German botanist (1851–1920)

Karl Adolph Hansen (1851 – 1920) was a German botanist. He was born in Hamburg and graduated in 1887 at the University of Würzburg with a thesis entitled "Geschichte der Assimilation und Chlorophyllfunktion" (supervised by Julius Sachs). He was professor of botany at the Justus Liebig-Universität Gießen 1891-1920. He had very broad academic interests, including history and archaeology. However, he always worked alone, supervised very few doctoral students (4 in 39 years), and stood outside the development of experimental physiological botany among his contemporaries.
Hansen wrote scholarly works on Goethe's Metamorphosis of Plants and had an aggressive dispute over this hypothesis with Houston Stewart Chamberlain. He died in Giessen.

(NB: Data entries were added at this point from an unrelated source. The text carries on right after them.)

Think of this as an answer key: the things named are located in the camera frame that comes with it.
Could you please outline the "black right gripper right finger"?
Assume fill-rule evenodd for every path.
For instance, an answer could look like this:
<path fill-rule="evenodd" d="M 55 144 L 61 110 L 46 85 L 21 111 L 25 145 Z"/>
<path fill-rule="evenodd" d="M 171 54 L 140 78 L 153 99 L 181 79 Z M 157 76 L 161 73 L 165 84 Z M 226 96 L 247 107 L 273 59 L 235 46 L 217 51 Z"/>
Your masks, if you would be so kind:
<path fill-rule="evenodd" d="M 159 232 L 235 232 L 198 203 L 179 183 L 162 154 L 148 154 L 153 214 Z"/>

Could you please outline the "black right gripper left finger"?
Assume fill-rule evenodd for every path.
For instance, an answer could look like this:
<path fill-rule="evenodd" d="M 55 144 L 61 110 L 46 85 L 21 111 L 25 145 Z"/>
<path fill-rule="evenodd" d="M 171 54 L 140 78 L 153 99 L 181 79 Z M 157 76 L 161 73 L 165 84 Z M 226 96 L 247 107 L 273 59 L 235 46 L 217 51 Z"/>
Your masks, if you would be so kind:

==The wind controversy with Eugenius Warming==
In 1901, Hansen wrote a treatise of the dune vegetation of the East Frisian Islands, in which he proposed salt as the main plant-distributing factor. He thereby neglected previous work by Warming and Raunkiær contending the importance of the wind. Eugenius Warming strongly criticised Hansen's work and Hansen returned by criticising Warming's Lehrbuch der ökologischen Pflanzengeographie, to which Warming gave another polemic reply.

==Selected scientific works==
- Hansen, Ad. (1882) Geschichte der Assimilation und Chlorophyllfunction. Leipzig: Wilhelm Engelmann, 90 pp.
- Hansen, Ad. (1885) Die Ernährung der Pflanzen. Leipzig und Prag, Freytag & Tempsky, 1885. 268 pp. (Das Wissen der Gegenwart, vol. 38.)
- Systematische Charakteristik der medicinisch-wichtigen Pflanzenfamilien, nebst Angabe der Abstammung der wichtigeren Arzneistoffe des Pflanzenreichs . Stahel, Würzburg 1889 Digital edition by the University and State Library Düsseldorf
- Hansen, Ad. (1907) Goethes Metamorphose der Pflanzen. Geschichte einer botanischen Hypothese. 2 Teile. Gießen: Alfred Töpelmann
- Die Pflanze : mit 33 Abb.. Göschen, Berlin 1914 Digital edition by the University and State Library Düsseldorf
- Hansen, Ad. (1919) Goethes Morphologie (Metamorphose der Planzen und Osteologie) Ein Beitrag zum sachlichen und philosophischen Verständnis und zur Kritik der morphologischen Begriffsbildung. Giessen: Alfred Töpelmann, 1919. 200 pp.